GEREĞİ DÜŞÜNÜLDÜ:Dava: davalının işyerinde, —- 5.0 isimli programının izinsiz olarak kullandığı iddiasıyla FSEK’nun 68. maddesi uyarınca tazminat davasıdır.
Dava, HMK’nun 107. maddesi uyarınca belirsiz alacak davası olarak açılmıştır.
6100 sayılı Kanunun 107. maddesine göre, “Davanın açıldığı tarihte alacağın miktarını yahut değerini tam ve kesin olarak belirleyebilmesinin kendisinden beklenemeyeceği veya bunun imkânsız olduğu hâllerde alacaklı, hukuki ilişkiyi ve asgari bir miktar ya da değeri belirtmek suretiyle belirsiz alacak davası açabilir. Karşı tarafın verdiği bilgi veya tahkikat sonucu alacağın miktarı veya değerinin tam ve kesin olarak belirlenebilmesinin mümkün olduğu anda davacı, iddianın genişletilmesi yasağına tabi olmaksızın davanın başında belirtmiş olduğu talebini artırabilir. Ayrıca, kısmi eda davasının açılabildiği hâllerde, tespit davası da açılabilir ve bu durumda hukuki yararın var olduğu kabul edilir.”
Davanın belirsiz alacak davası türünde açılabilmesi için, davanın açıldığı tarih itibariyle uyuşmazlığa konu alacağın miktar veya değerinin tam ve kesin olarak davacı tarafça belirlenememesi gereklidir. Belirleyememe hali, davacının gerekli dikkat ve özeni göstermesine rağmen miktar veya değerin belirlenmesinin kendisinden gerçekten beklenilmemesi durumuna ya da objektif olarak imkansızlığa dayanmalıdır. Davacının alacağının miktar veya değerini belirleyebilmesi için elinde bulunması gerekli bilgi ve belgelere sahip olmaması ve bu belgelere dava açma hazırlığı döneminde ulaşmasının da mümkün olmaması ve dolayısıyla alacağın miktarının belirlenmesinin karşı tarafın elinde bulunan bilgi ve belgelerin sunulmasıyla mümkün hale geleceği durumlarda alacak belirsiz kabul edilmelidir. Alacağın miktarının belirlenebilmesinin, tahkikat aşamasında yapılacak delillerin incelenmesi, bilirkişi incelemesi veya keşif gibi sair işlemlerin yapılmasına bağlı olduğu durumlarda da belirsiz alacak davası açılabileceği kabul edilmelidir. Ne var ki, bir davada bilirkişi incelemesine gidilmesi belirsiz alacak davasının açılabilmesi için yeterli değildir. Bir davada bilirkişiye başvurulmasına rağmen, davacı, dava açarken alacak miktarını belirleyebiliyorsa, belirsiz alacak davası açılamaz.

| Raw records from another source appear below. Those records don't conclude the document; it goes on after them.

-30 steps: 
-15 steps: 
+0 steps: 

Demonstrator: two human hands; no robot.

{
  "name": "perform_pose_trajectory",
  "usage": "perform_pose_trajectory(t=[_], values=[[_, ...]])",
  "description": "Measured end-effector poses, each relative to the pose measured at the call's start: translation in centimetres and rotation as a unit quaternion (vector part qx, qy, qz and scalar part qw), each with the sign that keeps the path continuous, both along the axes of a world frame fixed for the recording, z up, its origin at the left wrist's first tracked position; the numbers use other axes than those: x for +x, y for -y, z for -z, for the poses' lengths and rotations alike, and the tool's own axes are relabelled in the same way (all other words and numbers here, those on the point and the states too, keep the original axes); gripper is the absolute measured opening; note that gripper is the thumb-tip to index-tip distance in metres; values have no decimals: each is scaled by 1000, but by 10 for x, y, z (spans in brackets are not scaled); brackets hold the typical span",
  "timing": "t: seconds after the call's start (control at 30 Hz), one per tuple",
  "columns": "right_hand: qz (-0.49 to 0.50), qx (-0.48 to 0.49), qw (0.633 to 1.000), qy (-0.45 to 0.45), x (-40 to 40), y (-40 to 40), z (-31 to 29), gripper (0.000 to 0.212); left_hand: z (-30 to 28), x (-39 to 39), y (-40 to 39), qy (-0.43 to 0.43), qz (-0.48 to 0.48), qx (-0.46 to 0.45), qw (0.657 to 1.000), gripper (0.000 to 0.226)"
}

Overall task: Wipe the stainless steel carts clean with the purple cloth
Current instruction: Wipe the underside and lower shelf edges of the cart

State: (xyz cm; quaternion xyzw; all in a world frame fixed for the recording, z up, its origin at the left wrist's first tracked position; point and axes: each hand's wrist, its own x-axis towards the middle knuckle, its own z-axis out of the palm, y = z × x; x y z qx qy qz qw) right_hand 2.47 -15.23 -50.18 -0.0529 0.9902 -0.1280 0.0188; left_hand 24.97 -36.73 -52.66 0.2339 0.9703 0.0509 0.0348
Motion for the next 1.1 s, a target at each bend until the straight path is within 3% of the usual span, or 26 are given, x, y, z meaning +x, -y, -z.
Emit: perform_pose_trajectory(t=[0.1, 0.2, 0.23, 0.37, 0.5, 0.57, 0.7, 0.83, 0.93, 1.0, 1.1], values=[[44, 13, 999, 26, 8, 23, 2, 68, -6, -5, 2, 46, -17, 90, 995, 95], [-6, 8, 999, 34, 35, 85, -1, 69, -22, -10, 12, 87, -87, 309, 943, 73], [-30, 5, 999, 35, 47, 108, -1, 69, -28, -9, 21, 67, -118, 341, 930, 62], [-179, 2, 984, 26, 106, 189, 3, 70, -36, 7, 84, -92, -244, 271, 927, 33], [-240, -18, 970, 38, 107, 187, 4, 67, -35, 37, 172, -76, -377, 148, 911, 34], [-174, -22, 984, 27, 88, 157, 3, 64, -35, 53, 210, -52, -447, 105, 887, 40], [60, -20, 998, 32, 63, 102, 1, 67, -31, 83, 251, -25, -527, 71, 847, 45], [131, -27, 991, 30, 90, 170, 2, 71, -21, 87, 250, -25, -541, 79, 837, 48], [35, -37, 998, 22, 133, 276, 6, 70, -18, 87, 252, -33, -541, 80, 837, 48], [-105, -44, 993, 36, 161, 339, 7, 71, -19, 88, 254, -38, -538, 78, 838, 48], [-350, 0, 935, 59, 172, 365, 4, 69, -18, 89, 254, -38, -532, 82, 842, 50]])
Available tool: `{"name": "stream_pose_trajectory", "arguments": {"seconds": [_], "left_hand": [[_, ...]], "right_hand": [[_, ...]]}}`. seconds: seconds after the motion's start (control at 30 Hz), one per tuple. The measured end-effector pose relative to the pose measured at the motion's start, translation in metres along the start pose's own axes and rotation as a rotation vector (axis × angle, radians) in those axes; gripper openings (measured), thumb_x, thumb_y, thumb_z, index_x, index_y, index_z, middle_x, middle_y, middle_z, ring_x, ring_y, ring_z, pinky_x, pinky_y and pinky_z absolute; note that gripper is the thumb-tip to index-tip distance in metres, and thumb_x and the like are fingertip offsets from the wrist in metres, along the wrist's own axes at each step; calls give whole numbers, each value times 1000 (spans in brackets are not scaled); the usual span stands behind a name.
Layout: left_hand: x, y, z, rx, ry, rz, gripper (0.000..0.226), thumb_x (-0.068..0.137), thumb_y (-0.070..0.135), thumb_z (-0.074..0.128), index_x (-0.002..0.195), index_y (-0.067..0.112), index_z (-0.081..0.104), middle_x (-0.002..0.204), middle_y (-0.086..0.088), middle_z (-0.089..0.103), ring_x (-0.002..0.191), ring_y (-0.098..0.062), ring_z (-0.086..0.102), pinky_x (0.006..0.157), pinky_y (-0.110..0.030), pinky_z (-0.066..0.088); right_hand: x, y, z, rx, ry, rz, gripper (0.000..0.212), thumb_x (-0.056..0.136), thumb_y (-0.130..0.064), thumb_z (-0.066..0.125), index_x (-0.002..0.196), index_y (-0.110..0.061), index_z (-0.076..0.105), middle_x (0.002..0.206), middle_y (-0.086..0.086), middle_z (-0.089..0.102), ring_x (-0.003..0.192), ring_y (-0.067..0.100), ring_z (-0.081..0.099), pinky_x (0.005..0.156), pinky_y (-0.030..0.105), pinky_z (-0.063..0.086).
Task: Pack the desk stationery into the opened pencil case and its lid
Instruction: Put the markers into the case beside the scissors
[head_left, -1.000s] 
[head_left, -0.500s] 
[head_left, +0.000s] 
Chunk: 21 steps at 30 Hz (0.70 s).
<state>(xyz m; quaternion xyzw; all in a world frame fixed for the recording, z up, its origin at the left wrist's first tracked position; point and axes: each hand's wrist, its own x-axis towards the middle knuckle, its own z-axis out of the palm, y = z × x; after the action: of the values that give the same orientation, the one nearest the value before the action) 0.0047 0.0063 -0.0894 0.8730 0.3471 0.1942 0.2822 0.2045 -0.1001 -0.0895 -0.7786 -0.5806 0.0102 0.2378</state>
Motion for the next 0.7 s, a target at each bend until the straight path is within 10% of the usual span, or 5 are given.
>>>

Şartları bulunmadığı halde dava dilekçesinde davanın belirsiz alacak davası olarak açıldığı durumda davacıya herhangi bir süre verilmeden hukuki yarar yokluğundan davanın reddi yoluna gidilmelidir. Çünkü, alacağın belirlenebilmesi mümkün iken, böyle bir davanın açılmasına Kanun izin vermemiştir. Böyle bir durumda, belirsiz alacak davası açmakta hukuki yarar yokluğundan dava reddedilmeli, ek bir süre verilmemelidir. Zira, burada talep açıktır. Bu sebeple 6100 sayılı Kanun’un 119/1-ğ maddesinin uygulanarak süre verilmesi mümkün değildir. Aslında açılmaması gerektiği halde belirsiz alacak davası açılmış olduğundan, bu konudaki eksiklik de süre verilerek tamamlanamayacağından, dava hukuki yarar yokluğundan reddedilmelidir. Buradaki hukuki yarar, sonradan tamamlanacak nitelikte bir hukuki yarar değildir. Çünkü dava açıldığında o sırada mevcut olmayan hukuki yarar, bunun da açıkça mahkemece bilindiği bir durumda, tamamlanacak bir hukuki yarar değildir. Aksinin kabulü, aslında açık olan talep sonucunun süre verilerek davacı tarafından değiştirilmesi ve bulunmayan hukuki yararın sağlanması için davacıya ek imkan sağlanması anlamına gelecektir ki, buna usül bakımından imkan yoktur, böyle bir durum taraflar arasındaki eşitlik ilkesine de aykırı olacaktır.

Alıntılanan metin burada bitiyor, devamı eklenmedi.